Among the lines of the records, find all that carry the word "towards" and copy them.

[Records drawn from a dataset]
⁂
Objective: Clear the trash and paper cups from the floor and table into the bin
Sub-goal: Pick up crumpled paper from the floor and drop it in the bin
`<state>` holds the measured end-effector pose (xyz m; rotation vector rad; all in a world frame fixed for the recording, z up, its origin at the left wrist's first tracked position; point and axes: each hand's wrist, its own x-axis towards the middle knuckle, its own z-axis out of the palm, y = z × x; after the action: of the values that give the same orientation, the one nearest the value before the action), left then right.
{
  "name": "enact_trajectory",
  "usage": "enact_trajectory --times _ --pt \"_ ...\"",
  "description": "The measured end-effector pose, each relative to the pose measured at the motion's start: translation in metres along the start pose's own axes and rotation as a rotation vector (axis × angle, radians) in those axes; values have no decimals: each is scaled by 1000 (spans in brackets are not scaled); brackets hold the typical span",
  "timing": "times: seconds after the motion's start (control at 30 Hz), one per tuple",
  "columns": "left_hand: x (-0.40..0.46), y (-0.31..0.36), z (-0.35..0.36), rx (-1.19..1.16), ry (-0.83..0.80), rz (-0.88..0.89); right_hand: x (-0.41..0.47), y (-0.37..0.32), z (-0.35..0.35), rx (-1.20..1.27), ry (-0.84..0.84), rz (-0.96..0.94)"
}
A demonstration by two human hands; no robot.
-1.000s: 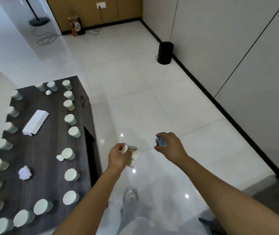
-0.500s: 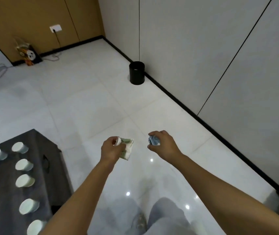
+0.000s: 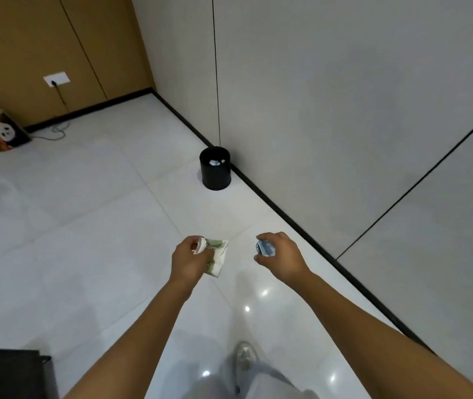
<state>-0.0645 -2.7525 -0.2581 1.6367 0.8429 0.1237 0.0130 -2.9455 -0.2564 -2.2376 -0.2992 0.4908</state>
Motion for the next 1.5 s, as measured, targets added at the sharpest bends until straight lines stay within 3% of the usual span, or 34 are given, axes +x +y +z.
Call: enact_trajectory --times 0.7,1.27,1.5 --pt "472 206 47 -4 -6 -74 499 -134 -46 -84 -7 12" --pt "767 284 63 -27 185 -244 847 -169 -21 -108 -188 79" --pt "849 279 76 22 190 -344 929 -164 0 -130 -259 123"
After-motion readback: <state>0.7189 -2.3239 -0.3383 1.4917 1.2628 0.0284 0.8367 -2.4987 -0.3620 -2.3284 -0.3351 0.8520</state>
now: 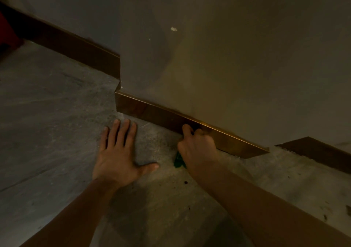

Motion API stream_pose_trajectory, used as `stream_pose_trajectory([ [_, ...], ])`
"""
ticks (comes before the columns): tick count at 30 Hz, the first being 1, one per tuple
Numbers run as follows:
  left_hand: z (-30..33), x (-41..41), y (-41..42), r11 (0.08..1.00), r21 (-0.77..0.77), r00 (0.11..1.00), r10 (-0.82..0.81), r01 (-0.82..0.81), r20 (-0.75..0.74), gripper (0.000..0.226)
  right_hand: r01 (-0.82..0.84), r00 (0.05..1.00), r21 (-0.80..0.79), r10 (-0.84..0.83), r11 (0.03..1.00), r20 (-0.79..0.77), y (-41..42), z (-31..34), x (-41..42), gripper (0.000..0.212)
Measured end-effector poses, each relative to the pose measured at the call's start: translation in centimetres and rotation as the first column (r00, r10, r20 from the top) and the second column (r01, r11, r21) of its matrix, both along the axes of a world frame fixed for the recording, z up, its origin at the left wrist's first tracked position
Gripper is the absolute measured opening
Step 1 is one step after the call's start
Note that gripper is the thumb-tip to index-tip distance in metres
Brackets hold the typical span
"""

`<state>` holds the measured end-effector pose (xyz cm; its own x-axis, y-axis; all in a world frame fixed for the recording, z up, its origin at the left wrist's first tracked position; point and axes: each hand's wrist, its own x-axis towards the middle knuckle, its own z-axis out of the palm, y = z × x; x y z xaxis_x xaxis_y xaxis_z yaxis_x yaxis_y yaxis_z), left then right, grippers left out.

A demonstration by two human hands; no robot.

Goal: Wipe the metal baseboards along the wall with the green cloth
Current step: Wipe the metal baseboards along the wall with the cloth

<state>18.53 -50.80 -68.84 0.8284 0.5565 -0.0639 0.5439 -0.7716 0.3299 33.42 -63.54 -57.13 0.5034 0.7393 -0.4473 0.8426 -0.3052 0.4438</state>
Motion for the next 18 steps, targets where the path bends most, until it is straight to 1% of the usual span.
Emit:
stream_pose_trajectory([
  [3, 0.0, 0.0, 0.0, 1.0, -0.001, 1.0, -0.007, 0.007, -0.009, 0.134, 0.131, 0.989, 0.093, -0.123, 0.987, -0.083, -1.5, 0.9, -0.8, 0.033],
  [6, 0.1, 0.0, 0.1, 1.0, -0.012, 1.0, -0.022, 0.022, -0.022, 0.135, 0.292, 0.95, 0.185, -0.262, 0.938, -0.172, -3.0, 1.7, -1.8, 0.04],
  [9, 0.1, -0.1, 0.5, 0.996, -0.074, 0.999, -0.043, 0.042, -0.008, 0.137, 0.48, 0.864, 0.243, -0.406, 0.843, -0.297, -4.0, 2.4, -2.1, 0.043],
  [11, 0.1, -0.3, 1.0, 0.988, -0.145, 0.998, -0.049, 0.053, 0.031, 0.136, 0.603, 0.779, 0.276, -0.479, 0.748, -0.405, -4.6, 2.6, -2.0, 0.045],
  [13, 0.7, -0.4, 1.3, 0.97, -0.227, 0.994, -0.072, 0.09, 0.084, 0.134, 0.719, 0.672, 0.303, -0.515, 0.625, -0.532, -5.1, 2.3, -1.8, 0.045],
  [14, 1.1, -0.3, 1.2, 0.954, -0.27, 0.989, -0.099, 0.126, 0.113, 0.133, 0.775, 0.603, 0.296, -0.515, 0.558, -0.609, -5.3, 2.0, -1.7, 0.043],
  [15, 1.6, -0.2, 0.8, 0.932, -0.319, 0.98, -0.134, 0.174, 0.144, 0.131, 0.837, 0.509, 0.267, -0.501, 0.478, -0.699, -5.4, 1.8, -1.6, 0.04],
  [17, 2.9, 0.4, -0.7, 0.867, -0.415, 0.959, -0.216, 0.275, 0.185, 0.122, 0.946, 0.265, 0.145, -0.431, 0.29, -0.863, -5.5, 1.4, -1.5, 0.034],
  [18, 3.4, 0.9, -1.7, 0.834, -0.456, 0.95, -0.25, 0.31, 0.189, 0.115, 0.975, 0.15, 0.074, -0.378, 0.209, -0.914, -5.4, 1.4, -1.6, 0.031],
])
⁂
*ANSWER*.
`<state>` holds the measured end-effector pose (xyz m; rotation vector rad; all in a world frame fixed for the recording, z up, its origin at the left wrist's first tracked position; point and axes: each hand's wrist, its own x-axis towards the middle knuckle, its own z-axis out of the palm, y = z × x; after the action: of the values that give the same orientation, the one nearest the value before the action), left then right.
`<state>` holds the measured end-effector pose (xyz cm; its own x-axis, y-axis; all in a world frame fixed for the recording, z up, its origin at the left wrist's first tracked position; point and axes: each hand's wrist, its own x-axis towards the middle knuckle, its own z-axis out of the palm, y = z × x; x y z xaxis_x xaxis_y xaxis_z yaxis_x yaxis_y yaxis_z), left then right, grippers left out.

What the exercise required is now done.